O Partido Democrático Trabalhista (PDT) protocolou no Supremo Tribunal Federal (STF) uma solicitação de liminar para suspender a eleição que definiu Douglas Ruas, integrante do Partido Liberal (PL), como presidente da Assembleia Legislativa do Estado do Rio de Janeiro (Alerj). A votação ocorreu na última sexta-feira, dia 17, e o pedido ao STF foi assinado pelo presidente nacional do PDT, Carlos Lupi, sendo apresentado oficialmente na segunda-feira, dia 20.
Na sessão que elegeu o novo comando da Alerj, participaram 45 deputados estaduais, dos quais 44 manifestaram voto favorável a Douglas Ruas, havendo uma abstenção. O encontro foi marcado por tentativas de obstrução dos trabalhos no plenário.

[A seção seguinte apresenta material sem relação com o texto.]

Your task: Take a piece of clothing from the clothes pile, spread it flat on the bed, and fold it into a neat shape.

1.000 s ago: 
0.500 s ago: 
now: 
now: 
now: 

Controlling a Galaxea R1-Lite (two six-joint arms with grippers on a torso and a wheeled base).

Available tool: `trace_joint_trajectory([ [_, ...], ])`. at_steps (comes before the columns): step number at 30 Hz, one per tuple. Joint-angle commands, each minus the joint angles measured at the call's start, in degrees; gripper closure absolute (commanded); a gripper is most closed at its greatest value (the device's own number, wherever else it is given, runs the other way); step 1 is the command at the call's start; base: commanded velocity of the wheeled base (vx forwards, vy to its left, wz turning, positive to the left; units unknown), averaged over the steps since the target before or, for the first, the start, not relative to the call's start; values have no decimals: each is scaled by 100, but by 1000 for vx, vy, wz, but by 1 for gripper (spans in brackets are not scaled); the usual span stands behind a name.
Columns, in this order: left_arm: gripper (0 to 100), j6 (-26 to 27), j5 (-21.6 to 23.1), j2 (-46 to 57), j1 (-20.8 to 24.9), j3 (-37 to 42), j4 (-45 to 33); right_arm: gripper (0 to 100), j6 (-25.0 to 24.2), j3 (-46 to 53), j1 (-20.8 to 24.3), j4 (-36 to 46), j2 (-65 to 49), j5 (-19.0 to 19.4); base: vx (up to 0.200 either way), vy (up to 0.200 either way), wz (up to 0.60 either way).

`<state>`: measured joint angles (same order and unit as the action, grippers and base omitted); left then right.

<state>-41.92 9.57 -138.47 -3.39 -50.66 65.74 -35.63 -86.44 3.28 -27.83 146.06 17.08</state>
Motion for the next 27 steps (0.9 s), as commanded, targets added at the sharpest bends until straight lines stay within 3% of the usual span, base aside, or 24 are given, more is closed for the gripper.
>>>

O PDT, na Arguição de Descumprimento de Preceito Fundamental (ADPF), argumenta ao STF que a disputa deveria ter acontecido por meio de voto secreto, e não aberto, como foi conduzida. A legenda solicita ainda o reconhecimento da inconstitucionalidade permanente do voto nominal aberto para esse tipo de eleição, assim como de quaisquer atos administrativos ou normativos que sustentem tal prática, sob alegação de afronta aos princípios republicanos, à separação de poderes, à moralidade e à simetria federativa previstos na Constituição Federal.
O partido afirma que a maneira escolhida para conduzir o processo, em um contexto de instabilidade institucional, impediu que as decisões fossem tomadas em ambiente compatível com os princípios republicanos, destacando especialmente os relativos à responsabilidade, à moralidade e ao predomínio do interesse público sobre circunstâncias transitórias de poder.
O cenário de sucessão no governo do estado do Rio de Janeiro se configurou após a renúncia do ex-governador Cláudio Castro, ocorrida em março. O vice-governador, Thiago Pampolha, assumiu uma vaga no Tribunal de Contas do Estado (TCE-RJ) no ano de 2025, enquanto o então presidente da Alerj, Rodrigo Bacellar, está em licença do cargo. Esses fatores resultaram em um vácuo na linha sucessória do Executivo estadual.
No STF, tramita ainda uma ação apresentada pelo PSD que propõe a realização de eleições diretas para o comando interino do estado. Até o momento, o plenário da Corte já formou maioria pela escolha indireta do novo governador para o chamado mandato-tampão, que vai até 31 de dezembro deste ano. Dessa forma, caso a decisão seja confirmada, Douglas Ruas pode ser conduzido ao posto de chefe do Executivo fluminense até o final do ano.
O julgamento dessa ação foi interrompido em razão de um pedido de vista do ministro Flávio Dino, e ainda não há previsão para que a análise seja retomada. Durante o período de suspensão do julgamento, o presidente do Tribunal de Justiça do Estado do Rio de Janeiro (TJRJ), Ricardo Couto de Castro, permanece como governador interino do Rio.